Among the records that follow, find the line with "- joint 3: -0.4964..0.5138" and the line with "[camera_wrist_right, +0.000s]". Set down those lines and all lines between them exactly, without adding anything.

== Segment start ==

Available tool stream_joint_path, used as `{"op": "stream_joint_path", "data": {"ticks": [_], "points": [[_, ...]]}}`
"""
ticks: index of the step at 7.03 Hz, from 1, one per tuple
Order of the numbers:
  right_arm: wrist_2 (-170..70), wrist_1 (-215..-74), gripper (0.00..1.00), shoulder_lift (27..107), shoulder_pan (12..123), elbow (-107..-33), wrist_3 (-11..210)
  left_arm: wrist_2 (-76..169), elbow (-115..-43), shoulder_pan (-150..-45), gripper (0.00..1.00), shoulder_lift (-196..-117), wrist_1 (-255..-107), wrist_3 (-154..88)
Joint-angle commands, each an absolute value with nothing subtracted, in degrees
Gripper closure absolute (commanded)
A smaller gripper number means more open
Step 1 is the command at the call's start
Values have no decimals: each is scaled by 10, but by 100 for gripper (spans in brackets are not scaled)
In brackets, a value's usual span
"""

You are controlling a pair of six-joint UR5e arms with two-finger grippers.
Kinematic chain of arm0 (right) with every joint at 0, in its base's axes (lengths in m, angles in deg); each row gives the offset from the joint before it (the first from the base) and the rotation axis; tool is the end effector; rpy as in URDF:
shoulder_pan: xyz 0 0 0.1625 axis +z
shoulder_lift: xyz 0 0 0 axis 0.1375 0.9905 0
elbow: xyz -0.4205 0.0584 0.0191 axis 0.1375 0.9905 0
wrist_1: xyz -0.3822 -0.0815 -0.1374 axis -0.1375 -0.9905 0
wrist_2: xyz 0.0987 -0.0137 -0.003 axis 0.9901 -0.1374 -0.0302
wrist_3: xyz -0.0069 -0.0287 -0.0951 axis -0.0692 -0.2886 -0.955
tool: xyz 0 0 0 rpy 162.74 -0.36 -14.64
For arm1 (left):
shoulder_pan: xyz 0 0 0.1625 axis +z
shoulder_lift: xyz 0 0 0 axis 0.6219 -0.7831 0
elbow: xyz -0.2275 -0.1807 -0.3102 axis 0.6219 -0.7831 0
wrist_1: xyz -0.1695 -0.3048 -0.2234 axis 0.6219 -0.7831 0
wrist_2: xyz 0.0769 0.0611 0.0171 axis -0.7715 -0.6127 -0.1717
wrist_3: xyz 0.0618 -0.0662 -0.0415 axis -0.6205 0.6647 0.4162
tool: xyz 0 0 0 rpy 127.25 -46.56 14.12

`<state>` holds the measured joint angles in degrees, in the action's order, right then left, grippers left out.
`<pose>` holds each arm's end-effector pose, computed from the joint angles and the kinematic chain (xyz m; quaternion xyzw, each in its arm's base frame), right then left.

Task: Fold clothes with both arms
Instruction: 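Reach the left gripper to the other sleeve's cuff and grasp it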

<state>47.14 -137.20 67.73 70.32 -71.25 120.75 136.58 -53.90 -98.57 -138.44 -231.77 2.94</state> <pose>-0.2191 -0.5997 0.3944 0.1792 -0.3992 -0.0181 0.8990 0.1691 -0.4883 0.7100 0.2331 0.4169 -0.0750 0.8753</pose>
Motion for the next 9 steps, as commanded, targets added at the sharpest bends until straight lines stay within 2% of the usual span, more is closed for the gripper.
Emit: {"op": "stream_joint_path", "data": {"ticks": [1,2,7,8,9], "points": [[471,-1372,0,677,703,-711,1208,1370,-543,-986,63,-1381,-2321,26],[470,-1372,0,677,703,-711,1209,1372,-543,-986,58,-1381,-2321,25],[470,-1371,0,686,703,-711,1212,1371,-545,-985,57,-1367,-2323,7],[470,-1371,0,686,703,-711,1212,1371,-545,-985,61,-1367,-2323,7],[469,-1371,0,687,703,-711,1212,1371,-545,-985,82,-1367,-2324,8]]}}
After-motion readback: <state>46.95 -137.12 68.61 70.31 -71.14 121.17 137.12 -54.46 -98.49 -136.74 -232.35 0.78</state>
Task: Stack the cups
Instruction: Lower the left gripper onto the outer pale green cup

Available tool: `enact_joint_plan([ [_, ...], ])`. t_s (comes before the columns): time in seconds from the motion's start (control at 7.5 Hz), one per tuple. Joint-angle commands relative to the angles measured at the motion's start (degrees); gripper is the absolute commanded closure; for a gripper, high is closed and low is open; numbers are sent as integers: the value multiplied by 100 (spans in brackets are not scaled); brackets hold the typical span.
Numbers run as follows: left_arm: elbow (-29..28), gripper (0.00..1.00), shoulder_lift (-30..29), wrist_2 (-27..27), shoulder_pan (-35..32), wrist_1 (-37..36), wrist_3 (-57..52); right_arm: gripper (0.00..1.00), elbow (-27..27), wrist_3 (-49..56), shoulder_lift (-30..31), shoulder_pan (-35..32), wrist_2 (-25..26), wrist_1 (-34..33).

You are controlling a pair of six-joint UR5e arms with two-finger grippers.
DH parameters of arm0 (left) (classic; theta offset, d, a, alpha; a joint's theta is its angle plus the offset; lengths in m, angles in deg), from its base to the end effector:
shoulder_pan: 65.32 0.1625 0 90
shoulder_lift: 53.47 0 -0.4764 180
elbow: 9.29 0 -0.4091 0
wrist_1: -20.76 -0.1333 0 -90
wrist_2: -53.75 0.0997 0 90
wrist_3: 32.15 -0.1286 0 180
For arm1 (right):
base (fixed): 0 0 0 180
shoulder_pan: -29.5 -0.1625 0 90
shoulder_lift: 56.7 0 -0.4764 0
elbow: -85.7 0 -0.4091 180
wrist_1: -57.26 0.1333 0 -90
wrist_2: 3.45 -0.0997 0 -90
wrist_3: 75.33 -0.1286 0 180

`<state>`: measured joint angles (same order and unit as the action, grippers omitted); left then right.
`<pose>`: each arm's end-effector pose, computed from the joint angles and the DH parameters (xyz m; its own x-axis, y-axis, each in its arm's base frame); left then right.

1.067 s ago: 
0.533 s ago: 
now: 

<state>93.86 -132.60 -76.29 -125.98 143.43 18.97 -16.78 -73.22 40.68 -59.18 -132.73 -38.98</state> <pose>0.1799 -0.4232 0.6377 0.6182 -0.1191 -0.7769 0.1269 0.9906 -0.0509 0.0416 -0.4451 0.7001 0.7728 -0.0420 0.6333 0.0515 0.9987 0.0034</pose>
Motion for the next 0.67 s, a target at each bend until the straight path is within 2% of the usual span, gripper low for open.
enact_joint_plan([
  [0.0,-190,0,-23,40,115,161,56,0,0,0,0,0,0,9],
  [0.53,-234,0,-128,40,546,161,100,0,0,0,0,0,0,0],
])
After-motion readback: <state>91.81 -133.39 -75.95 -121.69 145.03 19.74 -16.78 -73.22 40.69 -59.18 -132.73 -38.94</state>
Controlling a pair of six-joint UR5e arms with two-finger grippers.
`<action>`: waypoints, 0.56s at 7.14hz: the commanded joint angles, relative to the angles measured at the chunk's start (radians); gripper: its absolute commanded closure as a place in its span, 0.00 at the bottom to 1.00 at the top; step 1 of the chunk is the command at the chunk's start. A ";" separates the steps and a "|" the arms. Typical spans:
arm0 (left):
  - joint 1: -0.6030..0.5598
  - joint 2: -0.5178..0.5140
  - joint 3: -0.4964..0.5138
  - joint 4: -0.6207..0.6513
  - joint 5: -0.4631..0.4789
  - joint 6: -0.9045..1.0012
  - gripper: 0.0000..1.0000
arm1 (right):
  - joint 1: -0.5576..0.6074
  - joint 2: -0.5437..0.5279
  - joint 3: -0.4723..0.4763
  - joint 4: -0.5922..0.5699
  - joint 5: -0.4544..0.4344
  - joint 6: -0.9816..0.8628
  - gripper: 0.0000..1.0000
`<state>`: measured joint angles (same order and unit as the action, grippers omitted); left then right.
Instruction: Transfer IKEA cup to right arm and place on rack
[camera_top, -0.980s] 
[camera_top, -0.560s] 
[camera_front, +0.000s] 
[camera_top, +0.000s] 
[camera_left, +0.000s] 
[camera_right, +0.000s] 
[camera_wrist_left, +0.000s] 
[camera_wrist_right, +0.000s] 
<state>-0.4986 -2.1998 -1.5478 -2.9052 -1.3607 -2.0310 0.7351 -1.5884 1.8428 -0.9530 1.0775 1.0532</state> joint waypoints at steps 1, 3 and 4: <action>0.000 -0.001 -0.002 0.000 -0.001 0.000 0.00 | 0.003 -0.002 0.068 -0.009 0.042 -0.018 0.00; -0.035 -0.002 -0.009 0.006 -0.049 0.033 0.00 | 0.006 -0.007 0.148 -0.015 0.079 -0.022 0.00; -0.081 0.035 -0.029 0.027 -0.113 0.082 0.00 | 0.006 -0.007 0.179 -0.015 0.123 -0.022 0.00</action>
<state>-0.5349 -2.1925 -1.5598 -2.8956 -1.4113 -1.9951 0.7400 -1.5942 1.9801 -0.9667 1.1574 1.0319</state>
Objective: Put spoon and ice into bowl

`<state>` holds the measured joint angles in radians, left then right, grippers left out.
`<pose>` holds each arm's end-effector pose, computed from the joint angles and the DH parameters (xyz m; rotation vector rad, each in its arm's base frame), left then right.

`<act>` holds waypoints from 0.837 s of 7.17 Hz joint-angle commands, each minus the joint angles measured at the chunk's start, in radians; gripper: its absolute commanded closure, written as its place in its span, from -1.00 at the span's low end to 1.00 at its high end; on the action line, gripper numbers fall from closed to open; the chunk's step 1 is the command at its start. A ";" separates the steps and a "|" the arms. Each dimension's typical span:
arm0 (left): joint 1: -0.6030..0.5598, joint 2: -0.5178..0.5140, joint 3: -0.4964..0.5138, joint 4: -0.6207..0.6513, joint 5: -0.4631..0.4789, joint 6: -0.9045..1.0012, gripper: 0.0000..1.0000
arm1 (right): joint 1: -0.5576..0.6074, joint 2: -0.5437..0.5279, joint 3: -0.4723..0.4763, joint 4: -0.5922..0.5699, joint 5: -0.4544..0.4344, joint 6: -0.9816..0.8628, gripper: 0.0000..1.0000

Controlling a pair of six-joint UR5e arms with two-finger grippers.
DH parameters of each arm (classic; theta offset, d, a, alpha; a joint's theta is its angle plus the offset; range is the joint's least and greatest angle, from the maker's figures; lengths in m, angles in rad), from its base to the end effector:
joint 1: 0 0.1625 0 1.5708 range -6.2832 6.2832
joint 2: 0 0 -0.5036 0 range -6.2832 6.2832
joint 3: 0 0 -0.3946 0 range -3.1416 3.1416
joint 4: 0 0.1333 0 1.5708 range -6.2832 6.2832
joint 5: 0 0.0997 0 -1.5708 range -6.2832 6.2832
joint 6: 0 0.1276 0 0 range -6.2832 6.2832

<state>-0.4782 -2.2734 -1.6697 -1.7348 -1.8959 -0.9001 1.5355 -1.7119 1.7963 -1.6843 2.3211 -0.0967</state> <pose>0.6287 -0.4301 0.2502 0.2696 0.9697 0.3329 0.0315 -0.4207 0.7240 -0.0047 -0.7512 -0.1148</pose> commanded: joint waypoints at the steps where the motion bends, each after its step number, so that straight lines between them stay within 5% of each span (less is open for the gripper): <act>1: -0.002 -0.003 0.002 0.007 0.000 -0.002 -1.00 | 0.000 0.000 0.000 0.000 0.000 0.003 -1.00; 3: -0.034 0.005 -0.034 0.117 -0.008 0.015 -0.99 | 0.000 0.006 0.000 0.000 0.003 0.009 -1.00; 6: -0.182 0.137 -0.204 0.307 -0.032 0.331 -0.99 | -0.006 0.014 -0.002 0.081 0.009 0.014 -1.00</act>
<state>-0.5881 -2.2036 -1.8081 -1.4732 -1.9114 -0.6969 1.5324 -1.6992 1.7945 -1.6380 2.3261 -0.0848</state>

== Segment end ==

RESPONSE:
  - joint 3: -0.4964..0.5138
  - joint 4: -0.6207..0.6513
  - joint 5: -0.4631..0.4789
  - joint 6: -0.9045..1.0012
  - gripper: 0.0000..1.0000
arm1 (right):
  - joint 1: -0.5576..0.6074
  - joint 2: -0.5437..0.5279
  - joint 3: -0.4723..0.4763
  - joint 4: -0.5922..0.5699
  - joint 5: -0.4544..0.4344
  - joint 6: -0.9816..0.8628
  - gripper: 0.0000..1.0000
`<state>`: measured joint angles (same order and unit as the action, grippers omitted); left then right.
Instruction: Transfer IKEA cup to right arm and place on rack
[camera_top, -0.980s] 
[camera_top, -0.560s] 
[camera_front, +0.000s] 
[camera_top, +0.000s] 
[camera_left, +0.000s] 
[camera_right, +0.000s] 
[camera_wrist_left, +0.000s] 
[camera_wrist_right, +0.000s] 

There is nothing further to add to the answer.